__DIRECTIONS FOR THIS TASK__
Filter the data below, keeping only lines that contain "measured".

__SUPPLIED INFORMATION__
-- Opening Marker --

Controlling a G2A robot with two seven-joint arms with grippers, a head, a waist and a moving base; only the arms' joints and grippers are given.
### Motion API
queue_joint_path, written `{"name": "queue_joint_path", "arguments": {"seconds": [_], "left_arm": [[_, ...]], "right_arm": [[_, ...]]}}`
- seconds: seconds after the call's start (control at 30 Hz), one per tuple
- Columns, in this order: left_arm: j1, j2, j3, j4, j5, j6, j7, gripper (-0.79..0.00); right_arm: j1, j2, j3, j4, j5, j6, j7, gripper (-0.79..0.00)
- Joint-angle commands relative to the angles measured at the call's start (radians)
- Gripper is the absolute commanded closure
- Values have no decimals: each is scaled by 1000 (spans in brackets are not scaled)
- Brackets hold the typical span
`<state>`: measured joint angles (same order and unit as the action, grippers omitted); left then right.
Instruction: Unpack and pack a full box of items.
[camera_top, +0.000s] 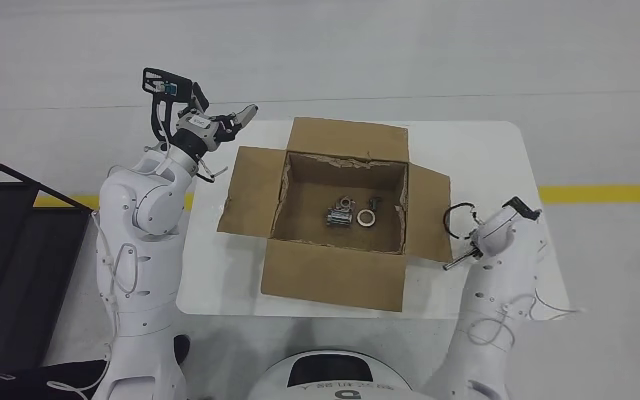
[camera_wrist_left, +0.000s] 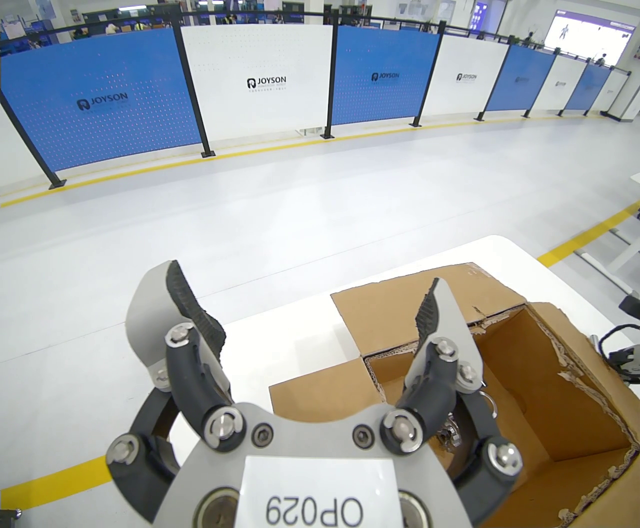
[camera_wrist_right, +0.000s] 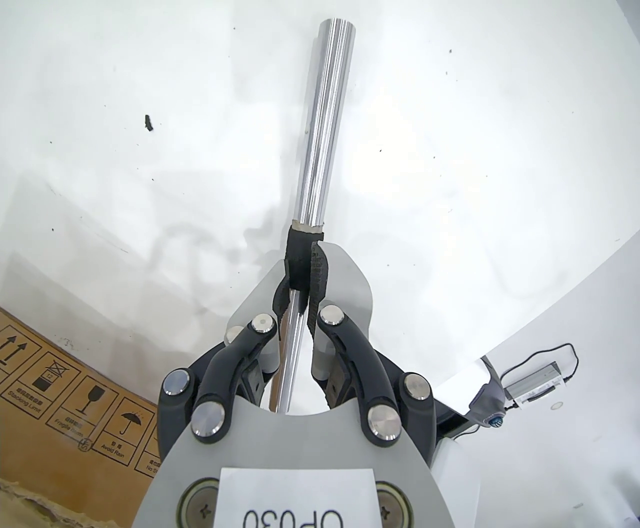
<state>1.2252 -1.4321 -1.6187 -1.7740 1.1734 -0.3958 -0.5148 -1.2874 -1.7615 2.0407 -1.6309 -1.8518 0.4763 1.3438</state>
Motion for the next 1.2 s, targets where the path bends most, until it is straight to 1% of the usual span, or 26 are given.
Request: {"name": "queue_joint_path", "arguments": {"seconds": [0.0, 0.03, 0.13, 0.17, 0.33, 0.5, 0.93, 1.1, 1.17], "left_arm": [[0, 0, -1, 0, -1, 0, 0, -785], [0, 0, -1, 0, -1, 0, 0, -785], [0, 0, -1, 0, -1, 0, 0, -785], [0, 0, -1, 0, -1, 0, 0, -785], [0, 0, -1, 0, -1, 0, 0, -785], [0, 0, -1, 0, -1, 0, 0, -785], [0, 0, -1, 0, -1, 0, 0, -785], [0, 0, -1, 0, -1, 0, 0, -785], [0, 0, -1, 0, -1, 0, 0, -785]], "right_arm": [[17, -5, 12, 22, -27, -1, 1, -3], [24, -8, 17, 28, -29, -3, 3, -108], [36, -16, 33, 31, -43, -9, 9, -225], [38, -19, 38, 29, -46, -11, 11, -231], [48, -30, 59, 22, -62, -15, 15, -231], [66, -39, 64, 54, -91, -19, 19, -215], [138, -45, 108, 148, -172, -32, 32, -228], [165, -43, 130, 184, -194, -42, 42, -182], [175, -42, 137, 197, -200, -44, 43, -114]]}}
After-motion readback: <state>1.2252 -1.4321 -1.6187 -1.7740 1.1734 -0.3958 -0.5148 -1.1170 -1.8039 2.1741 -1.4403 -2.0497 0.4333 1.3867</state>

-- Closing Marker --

__EXPECTED ANSWER__
- Joint-angle commands relative to the angles measured at the call's start (radians)
`<state>`: measured joint angles (same order and unit as the action, grippers omitted); left then right.

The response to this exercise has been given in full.